Despite its strengths, this study is limited by its reliance on retrospective data analysis and bioinformatics predictions. The findings require validation through experimental studies to confirm the functional roles of identified biomarkers in BCa-BM progression. Additionally, the study's focus on a subset of DEGs may overlook other relevant genes and pathways contributing to metastasis.
Future research should consider expanding the analysis to include broader genomic and clinical data sets, as well as experimental validation in preclinical models and clinical samples. Such efforts will help translate these bioinformatics insights into clinically actionable strategies for managing breast cancer metastasis.

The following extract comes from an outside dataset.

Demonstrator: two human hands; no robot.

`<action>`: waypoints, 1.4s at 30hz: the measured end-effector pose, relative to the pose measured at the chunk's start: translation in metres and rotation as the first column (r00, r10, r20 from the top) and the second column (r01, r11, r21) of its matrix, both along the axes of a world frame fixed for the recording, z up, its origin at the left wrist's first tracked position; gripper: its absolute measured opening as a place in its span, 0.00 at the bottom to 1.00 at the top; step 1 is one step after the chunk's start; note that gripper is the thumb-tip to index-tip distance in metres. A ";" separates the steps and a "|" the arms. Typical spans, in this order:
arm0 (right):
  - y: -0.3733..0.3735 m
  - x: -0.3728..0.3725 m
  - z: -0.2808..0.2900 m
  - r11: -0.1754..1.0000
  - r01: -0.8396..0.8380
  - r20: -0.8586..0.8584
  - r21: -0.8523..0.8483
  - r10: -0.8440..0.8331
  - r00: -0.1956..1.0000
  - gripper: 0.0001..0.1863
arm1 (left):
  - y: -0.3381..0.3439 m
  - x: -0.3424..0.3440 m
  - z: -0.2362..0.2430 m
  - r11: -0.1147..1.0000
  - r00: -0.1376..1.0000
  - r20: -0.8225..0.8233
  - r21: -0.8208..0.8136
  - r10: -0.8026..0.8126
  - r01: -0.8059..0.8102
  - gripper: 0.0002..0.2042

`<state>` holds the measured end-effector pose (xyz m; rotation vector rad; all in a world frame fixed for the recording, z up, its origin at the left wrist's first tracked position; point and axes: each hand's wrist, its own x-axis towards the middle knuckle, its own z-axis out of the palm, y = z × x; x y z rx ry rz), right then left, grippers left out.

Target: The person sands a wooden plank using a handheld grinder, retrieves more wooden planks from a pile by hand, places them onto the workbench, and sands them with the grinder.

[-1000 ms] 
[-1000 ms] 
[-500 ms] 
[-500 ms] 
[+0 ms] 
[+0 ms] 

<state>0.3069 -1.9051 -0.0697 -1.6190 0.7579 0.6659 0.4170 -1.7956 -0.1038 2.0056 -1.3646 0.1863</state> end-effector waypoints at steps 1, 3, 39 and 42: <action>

Future research should prioritize experimental validation of RACGAP1, PPP1CC, RAD23A, PSMD1, and RPL26L1 using cell culture models and animal studies. Investigating the molecular mechanisms underlying their roles in BCa-BM progression, particularly focusing on interactions within the identified pathways, will provide deeper insights into metastatic processes. Moreover, exploring targeted therapies aimed at modulating the cell cycle, skeletal muscle development, and cell communication pathways could yield novel strategies for preventing or treating bone metastasis in breast cancer patients. Integrating multi-omics approaches and functional assays will further enhance our understanding of these biomarkers' clinical relevance.
In conclusion, this study's expression-based network approach successfully prioritized precise biomarkers for breast cancer bone metastasis. The identification of hub genes and their association with clinical outcomes highlights their potential as prognostic markers and therapeutic targets. These findings pave the way for advancing personalized medicine in breast cancer management, offering hope for improved outcomes through targeted interventions aimed at mitigating bone metastasis. Further research and validation are essential to translate these discoveries into clinical practice effectively.